Huntington’s disease research suggests that normal huntingtin plays an important role in providing dendrites with essential nutrients such as brain derived neurotrophic factor (BDNF). Dendrites are slender, branched areas of neurons that receive electrical stimulations from other neurons. Huntington’s disease research indicates that the mutant form of huntingtin may interfere with the transport of BDNF and similar factors within neurons. Without BDNF, the neurons die.

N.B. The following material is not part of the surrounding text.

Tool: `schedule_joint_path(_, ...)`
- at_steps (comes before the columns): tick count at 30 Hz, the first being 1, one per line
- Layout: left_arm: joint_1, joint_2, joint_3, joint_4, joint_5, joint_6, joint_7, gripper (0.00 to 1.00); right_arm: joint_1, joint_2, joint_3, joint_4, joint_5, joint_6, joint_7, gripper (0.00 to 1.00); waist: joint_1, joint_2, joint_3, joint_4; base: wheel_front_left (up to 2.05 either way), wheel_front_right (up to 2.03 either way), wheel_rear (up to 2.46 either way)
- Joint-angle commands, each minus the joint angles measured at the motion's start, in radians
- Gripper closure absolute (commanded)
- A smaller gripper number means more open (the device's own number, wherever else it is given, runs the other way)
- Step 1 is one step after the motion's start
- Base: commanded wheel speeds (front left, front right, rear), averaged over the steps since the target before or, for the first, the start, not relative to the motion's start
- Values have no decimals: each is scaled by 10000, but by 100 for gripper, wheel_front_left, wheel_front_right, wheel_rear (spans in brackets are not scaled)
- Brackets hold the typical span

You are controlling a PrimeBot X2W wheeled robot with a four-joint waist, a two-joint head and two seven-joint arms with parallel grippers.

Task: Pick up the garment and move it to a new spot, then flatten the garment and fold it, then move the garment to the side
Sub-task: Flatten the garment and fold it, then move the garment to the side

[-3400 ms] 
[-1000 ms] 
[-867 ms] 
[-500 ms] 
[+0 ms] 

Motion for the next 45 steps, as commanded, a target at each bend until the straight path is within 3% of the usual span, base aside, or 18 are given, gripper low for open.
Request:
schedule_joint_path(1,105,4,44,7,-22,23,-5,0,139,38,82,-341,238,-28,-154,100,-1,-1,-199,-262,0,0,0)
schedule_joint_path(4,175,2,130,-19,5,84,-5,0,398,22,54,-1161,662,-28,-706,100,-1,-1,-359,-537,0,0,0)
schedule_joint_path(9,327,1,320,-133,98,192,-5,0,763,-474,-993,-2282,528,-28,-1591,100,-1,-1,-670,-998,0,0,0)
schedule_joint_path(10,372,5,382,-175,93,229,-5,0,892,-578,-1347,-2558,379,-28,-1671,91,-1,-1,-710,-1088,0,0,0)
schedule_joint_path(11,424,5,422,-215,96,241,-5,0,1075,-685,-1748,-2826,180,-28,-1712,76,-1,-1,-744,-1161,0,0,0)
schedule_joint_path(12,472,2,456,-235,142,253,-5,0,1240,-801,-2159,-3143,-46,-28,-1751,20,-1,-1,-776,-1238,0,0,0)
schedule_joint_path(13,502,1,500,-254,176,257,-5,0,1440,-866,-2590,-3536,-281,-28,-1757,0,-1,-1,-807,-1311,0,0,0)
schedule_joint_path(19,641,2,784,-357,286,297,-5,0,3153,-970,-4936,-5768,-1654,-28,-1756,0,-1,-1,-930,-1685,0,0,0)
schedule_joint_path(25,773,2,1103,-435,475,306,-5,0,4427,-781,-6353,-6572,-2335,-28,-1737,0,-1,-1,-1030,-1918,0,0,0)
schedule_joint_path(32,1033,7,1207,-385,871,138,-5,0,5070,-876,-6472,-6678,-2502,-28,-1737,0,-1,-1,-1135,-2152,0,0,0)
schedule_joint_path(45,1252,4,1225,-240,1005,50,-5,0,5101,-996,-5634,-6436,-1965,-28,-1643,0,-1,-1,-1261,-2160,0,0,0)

Animal models in Huntington’s disease research have provided researchers with important clues to how the mutation in the huntingtin gene causes neuron cells to die. The Huntington’s disease research indicates that the mutant form of the huntingtin protein has the ability to bind to a number of proteins in the cells that normal huntingtin ignores. Researchers believe this may interfere with normal cell function and cause the neurons to die early. By treating the cells to reactivate the proteins that have been interfered with, Huntington’s disease researchers have found beneficial effects in animal models.

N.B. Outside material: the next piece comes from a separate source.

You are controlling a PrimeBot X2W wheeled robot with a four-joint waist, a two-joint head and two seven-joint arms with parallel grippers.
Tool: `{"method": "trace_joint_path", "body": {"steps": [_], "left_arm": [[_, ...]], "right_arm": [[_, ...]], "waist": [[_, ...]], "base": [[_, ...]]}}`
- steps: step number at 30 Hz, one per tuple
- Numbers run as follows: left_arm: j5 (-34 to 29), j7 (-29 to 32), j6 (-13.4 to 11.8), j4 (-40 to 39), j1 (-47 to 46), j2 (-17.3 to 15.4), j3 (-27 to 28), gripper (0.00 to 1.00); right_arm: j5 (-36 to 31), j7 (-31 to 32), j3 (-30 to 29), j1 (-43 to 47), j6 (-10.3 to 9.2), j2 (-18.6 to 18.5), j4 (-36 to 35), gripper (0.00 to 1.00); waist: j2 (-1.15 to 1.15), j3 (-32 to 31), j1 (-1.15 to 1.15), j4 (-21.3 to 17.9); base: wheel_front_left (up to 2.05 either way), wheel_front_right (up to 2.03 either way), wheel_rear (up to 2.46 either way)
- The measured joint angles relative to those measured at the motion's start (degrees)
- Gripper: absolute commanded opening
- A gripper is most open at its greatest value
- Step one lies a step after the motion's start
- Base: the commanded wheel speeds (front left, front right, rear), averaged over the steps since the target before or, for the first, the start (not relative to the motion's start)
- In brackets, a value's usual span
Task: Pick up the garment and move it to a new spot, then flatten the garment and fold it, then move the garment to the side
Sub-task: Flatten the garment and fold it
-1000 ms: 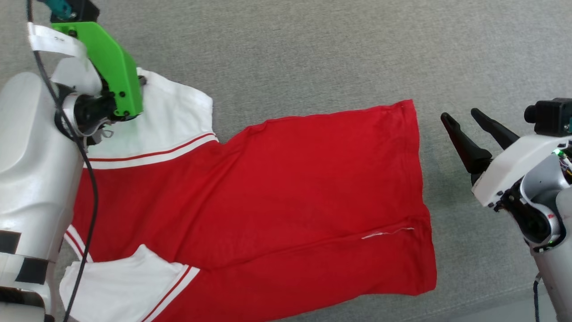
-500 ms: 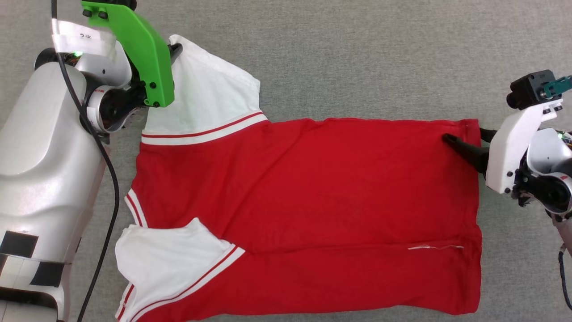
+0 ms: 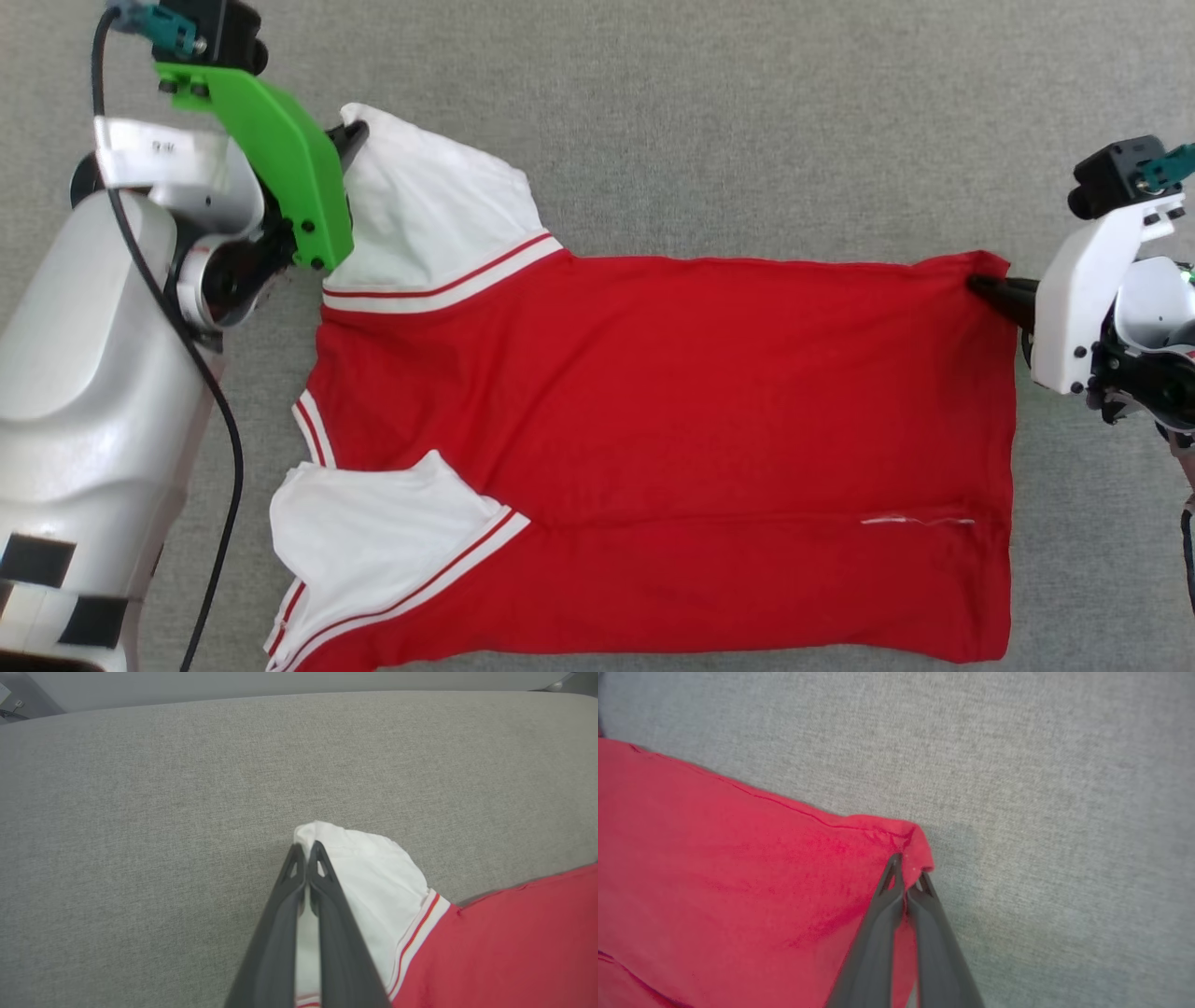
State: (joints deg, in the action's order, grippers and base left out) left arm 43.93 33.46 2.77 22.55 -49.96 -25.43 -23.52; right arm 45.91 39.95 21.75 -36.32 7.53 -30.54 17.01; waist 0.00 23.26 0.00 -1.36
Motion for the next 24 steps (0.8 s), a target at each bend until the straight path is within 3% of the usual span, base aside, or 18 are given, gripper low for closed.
{"method": "trace_joint_path", "body": {"steps": [8, 24], "left_arm": [[0.81, -4.78, -1.38, -4.85, 9.76, -2.64, 2.45, 0.0], [6.33, -11.81, -9.64, -19.06, 42.44, -3.87, 7.81, 0.0]], "right_arm": [[-2.65, -3.93, -4.97, 7.89, -0.01, 0.52, -3.58, 0.0], [-7.17, -10.05, -13.63, 29.42, -0.01, 6.65, -10.07, 0.0]], "waist": [[0.0, -5.66, 0.0, 0.66], [0.0, -14.76, -0.01, 2.98]], "base": [[0.0, 0.0, 0.0], [0.0, 0.0, 0.0]]}}
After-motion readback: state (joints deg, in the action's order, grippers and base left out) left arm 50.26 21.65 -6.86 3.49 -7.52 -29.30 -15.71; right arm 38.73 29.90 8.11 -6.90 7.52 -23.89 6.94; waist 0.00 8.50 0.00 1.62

Huntington’s disease research also indicates that mutant huntingtin binds and promotes the activity of NMDA receptors-proteins involved in calcium ion transport and the communication between neurons. The NMDA receptors are receptors for glutamate, and they play a very important role in several types of learning and memory. When these receptors are overstimulated, it causes a calcium ion overload, which results in the death of the cells.

Along the same lines, Huntington’s disease research also suggests that mutant huntingtin may interfere with the normal function of mitochondria. The mitochondria are specialized structures in the cell that produce energy by altering their ability to handle calcium ions. This Huntington’s disease research suggests the use of calcium ion blockers could prove beneficial for treatment of HD.

Resources

Bezprozvanny, I., Hayden, M.R. (2004, August). Deranged neuronal calcium signaling and Huntington’s disease. Biochemical and Biophysical Research Communications 322 (2004), 1310-1317.

Bossy-Wetzel, E., Schwarzenbacher, R., Lipton, S.A. (2004, July). Molecular pathways to neurodegeneration. Nature Medicine 10 (Supplement), S2-9.

Gardian, G., Vecsei, L. (2004, July). Huntington’s disease: Pathomechanism and therapeutic perspectives. Journal of Neural Transmission 111 (2004), 1485-1494.

Ross, C.A. (2004, July 9). Huntington’s disease: New paths to pathogenesis. Cell 118 (1), 4-7.

University of Iowa. (2005, April 5). UI researchers improve Huntington’s disease symptoms in mice. UI News Release.

Vila, M., Przedborski, S. (2003, May). Targeting programmed cell death in neurodegenerative diseases. Nature Reviews: Neuroscience 4 (5), 365-375.